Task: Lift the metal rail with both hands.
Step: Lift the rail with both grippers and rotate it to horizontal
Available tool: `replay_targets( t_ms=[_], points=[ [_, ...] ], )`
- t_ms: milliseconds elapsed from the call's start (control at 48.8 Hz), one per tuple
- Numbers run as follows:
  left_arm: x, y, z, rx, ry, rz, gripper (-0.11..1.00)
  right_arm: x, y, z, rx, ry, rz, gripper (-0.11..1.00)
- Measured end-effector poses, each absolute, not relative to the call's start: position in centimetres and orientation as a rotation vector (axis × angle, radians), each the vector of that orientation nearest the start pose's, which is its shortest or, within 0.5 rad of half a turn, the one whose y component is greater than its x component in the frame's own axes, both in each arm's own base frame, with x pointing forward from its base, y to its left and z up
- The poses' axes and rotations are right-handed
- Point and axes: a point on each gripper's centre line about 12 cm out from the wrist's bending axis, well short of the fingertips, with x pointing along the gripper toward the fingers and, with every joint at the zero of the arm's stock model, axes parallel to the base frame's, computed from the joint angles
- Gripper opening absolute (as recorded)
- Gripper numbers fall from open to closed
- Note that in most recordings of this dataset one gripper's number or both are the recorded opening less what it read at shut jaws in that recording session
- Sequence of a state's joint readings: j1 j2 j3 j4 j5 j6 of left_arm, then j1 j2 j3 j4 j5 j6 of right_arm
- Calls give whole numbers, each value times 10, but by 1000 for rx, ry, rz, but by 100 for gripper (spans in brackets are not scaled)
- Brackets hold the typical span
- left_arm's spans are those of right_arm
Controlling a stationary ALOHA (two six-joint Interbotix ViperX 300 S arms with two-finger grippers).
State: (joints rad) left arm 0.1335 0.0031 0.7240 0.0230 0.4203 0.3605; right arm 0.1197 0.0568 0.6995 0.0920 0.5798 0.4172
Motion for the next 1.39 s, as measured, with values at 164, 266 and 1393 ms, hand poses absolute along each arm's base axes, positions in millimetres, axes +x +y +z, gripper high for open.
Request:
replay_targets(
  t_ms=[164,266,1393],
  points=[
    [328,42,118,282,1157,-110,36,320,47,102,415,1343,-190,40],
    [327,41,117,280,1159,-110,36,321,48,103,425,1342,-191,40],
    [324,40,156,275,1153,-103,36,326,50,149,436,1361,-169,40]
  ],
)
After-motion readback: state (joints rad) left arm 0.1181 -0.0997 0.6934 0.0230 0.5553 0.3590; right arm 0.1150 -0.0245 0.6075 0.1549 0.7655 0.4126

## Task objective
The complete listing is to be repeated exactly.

## Solved exercise
Task: Lift the metal rail with both hands.
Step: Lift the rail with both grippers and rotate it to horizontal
Available tool: `replay_targets( t_ms=[_], points=[ [_, ...] ], )`
- t_ms: milliseconds elapsed from the call's start (control at 48.8 Hz), one per tuple
- Numbers run as follows:
  left_arm: x, y, z, rx, ry, rz, gripper (-0.11..1.00)
  right_arm: x, y, z, rx, ry, rz, gripper (-0.11..1.00)
- Measured end-effector poses, each absolute, not relative to the call's start: position in centimetres and orientation as a rotation vector (axis × angle, radians), each the vector of that orientation nearest the start pose's, which is its shortest or, within 0.5 rad of half a turn, the one whose y component is greater than its x component in the frame's own axes, both in each arm's own base frame, with x pointing forward from its base, y to its left and z up
- The poses' axes and rotations are right-handed
- Point and axes: a point on each gripper's centre line about 12 cm out from the wrist's bending axis, well short of the fingertips, with x pointing along the gripper toward the fingers and, with every joint at the zero of the arm's stock model, axes parallel to the base frame's, computed from the joint angles
- Gripper opening absolute (as recorded)
- Gripper numbers fall from open to closed
- Note that in most recordings of this dataset one gripper's number or both are the recorded opening less what it read at shut jaws in that recording session
- Sequence of a state's joint readings: j1 j2 j3 j4 j5 j6 of left_arm, then j1 j2 j3 j4 j5 j6 of right_arm
- Calls give whole numbers, each value times 10, but by 1000 for rx, ry, rz, but by 100 for gripper (spans in brackets are not scaled)
- Brackets hold the typical span
- left_arm's spans are those of right_arm
Controlling a stationary ALOHA (two six-joint Interbotix ViperX 300 S arms with two-finger grippers).
State: (joints rad) left arm 0.1335 0.0031 0.7240 0.0230 0.4203 0.3605; right arm 0.1197 0.0568 0.6995 0.0920 0.5798 0.4172
Motion for the next 1.39 s, as measured, with values at 164, 266 and 1393 ms, hand poses absolute along each arm's base axes, positions in millimetres, axes +x +y +z, gripper high for open.
Request:
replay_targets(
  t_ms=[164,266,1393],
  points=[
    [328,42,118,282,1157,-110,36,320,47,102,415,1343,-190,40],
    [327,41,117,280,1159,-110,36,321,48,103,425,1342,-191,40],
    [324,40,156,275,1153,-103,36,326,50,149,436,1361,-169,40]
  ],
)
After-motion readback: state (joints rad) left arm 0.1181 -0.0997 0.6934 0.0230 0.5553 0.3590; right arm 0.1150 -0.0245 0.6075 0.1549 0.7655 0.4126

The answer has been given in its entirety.